Фотиеву казалось: если «Вектор» будет отвергнут, будут отвергнуты все работники, дарившие ему крупицы своих озарений, желавшие устроить свой труд по правде, во благо себе и другим, всей бессчетной артели, работающей на заводах и стройках. Как на той буровой, где бригада бурильщиков среди слепящих снегов, черня их гарью и копотью, шла к нефтяным пластам. То опаздывали вертолеты со сменной вахтой, то не хватало корундов, то кончалась солярка. Он занимался расчетами, появлялся у грохочущей башни, красной от полярного солнца, тусклой и синей от звезд. Она, буровая, яростные лица бурильщиков глядели сюда, в эту комнату, ждали, что станется с «Вектором».
— Вам, кажется, пять баллов поставили! Вы у нас отличник, пай-мальчик! — Горностаев приглашал Накипелова. — Прошу вас, Анатолий Никанорович!
— Ну что здесь много разглагольствовать! — Накипелов в своем обычном грубо вязанном свитере, напоминавшем кольчугу, топтался, недовольный тем, что приходится отвлекаться на пустяки. — Мы не дурни, все понимаем! Если сегодня рабочему человеку дать, что он требует, если не дергать его по мелочам, то он выполнит любую работу, японскую, американскую. По-моему, все эти заумные методы при скверной базе — одна болтовня! Я лично против этого самого «Вектора»!
«А вот это друг, — думал Фотиев, не обижаясь, доверяя большому, похожему на лесоруба человеку, отринувшему его. — Он-то не знает, что друг, а я знаю! Поймет мой «Вектор» — и станем друзьями!»
И тут же испугался этого второго, сложившегося с первым отрицания. Мучился, ждал приговора. А вместе с ним ждали его и те давнишние мужики-комбайнеры, с которыми работал на целинной жатве, худые, черные от усталости, от неразберихи, от райкомовских директив и накачек, от позднего, огромного, уходящего под снег урожая. Колотились днем и ночью на мостике, ворочали штурвалы, добывая из метели пшеницу. И он, Фотиев, трясся в кабине хлебовоза, глядел, как из переднего самосвала сквозь щели льется на дорогу зерно. Страдал от бессилия, от окружавших его повсюду прорех, сквозь которые утекали человеческий труд и богатство. Теперь, в этот час, комбайнеры смотрели на него, здесь сидящего.
— Давайте, Менько! Вас послушаем! — покровительственно, с неуловимым оттенком господства приглашал и одновременно приказывал Горностаев.

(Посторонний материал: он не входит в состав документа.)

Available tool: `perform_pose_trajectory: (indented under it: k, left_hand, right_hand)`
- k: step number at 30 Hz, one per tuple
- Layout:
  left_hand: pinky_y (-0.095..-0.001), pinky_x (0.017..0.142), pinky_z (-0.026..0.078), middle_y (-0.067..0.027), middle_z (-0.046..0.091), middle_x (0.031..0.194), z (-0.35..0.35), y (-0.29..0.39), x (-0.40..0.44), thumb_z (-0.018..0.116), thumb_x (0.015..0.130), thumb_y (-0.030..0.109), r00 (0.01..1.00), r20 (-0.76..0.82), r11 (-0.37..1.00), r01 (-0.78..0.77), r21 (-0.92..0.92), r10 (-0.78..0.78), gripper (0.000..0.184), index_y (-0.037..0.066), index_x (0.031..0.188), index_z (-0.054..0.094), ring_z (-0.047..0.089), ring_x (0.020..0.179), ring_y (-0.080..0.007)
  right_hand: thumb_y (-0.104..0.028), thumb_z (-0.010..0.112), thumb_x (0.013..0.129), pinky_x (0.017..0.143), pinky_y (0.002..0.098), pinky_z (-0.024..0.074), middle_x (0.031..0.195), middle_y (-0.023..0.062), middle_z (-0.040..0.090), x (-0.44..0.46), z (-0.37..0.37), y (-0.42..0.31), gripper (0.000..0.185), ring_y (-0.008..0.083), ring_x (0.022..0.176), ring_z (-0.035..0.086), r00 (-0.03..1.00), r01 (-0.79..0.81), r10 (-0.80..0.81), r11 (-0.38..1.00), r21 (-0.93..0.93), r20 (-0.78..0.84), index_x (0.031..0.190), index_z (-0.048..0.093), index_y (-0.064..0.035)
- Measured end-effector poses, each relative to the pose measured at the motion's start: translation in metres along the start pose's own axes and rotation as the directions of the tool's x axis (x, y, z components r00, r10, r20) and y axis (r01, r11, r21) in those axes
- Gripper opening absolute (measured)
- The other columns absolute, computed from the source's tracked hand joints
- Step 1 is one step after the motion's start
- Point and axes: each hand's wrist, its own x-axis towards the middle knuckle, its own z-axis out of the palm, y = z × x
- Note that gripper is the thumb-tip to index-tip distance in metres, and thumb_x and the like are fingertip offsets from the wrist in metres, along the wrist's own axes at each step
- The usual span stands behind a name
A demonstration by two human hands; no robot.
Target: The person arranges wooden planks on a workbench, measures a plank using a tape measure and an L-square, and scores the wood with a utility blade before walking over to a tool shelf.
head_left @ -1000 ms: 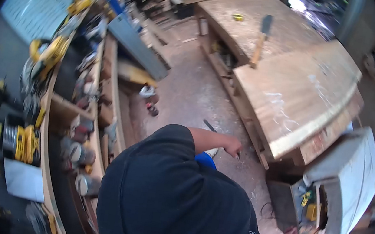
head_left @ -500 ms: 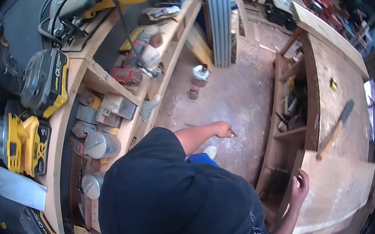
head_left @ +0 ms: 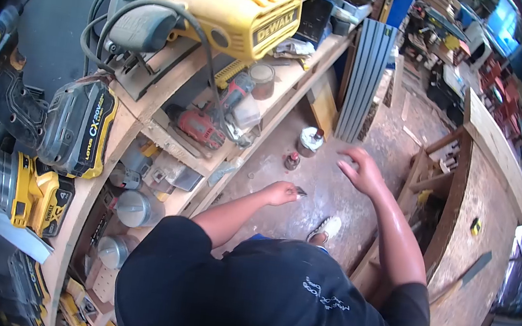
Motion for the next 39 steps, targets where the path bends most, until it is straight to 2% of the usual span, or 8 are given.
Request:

— Оригинально… Несомненно… Но, конечно, нужно еще проверять… Однако я усматриваю возможность пользы. Конечно, любая идея при встрече с реальностью искажается, деформируется. Но не следует сплеча отвергать! Нам нужны идеи! Как воздух!.. Иначе задохнемся! — И он сел, красный, задыхающийся, с выпученными глазами, похожий на глубоководную рыбу. Будто и впрямь не хватало ему здесь кислорода и он был не в своей стихии, не в своей воде.
«Друг, но робкий, слабый», — жалел и прощал его Фотиев. Помнил его утреннее появление в вагончике, его восторг, признание в любви. Не мог понять природу поразившей Менько болезни, природу его робости, страха.
Те несколько месяцев, что пришлось проработать на оборонном авиационном заводе. В просторном цеху под лучистыми перекрестьями свода стояли перехватчики. Один зарождался, сшивался из продольных и поперечных шпангоутов, был не самолетом, а набором колец и линий, контуром, намеком на самолет. Другой обрастал обшивкой, в визге алюминия, в стуке заклепочных аппаратов, с жерлами черных сопел, еще пустой, без начинки — легкая оболочка машины. Третий, утяжеленный двигателями, топливными баками, приборами, в мерцании стекол, в шевелении рулей и закрылков был самолетом. И последний, сияющий, белый, как кусок драгоценного льда, ждал, когда раскроются ворота цеха, он вырвется на свободу, и небеса, океаны, кромки континентов возьмут его к себе, впишут в грозную борьбу, развернувшуюся в мировом пространстве.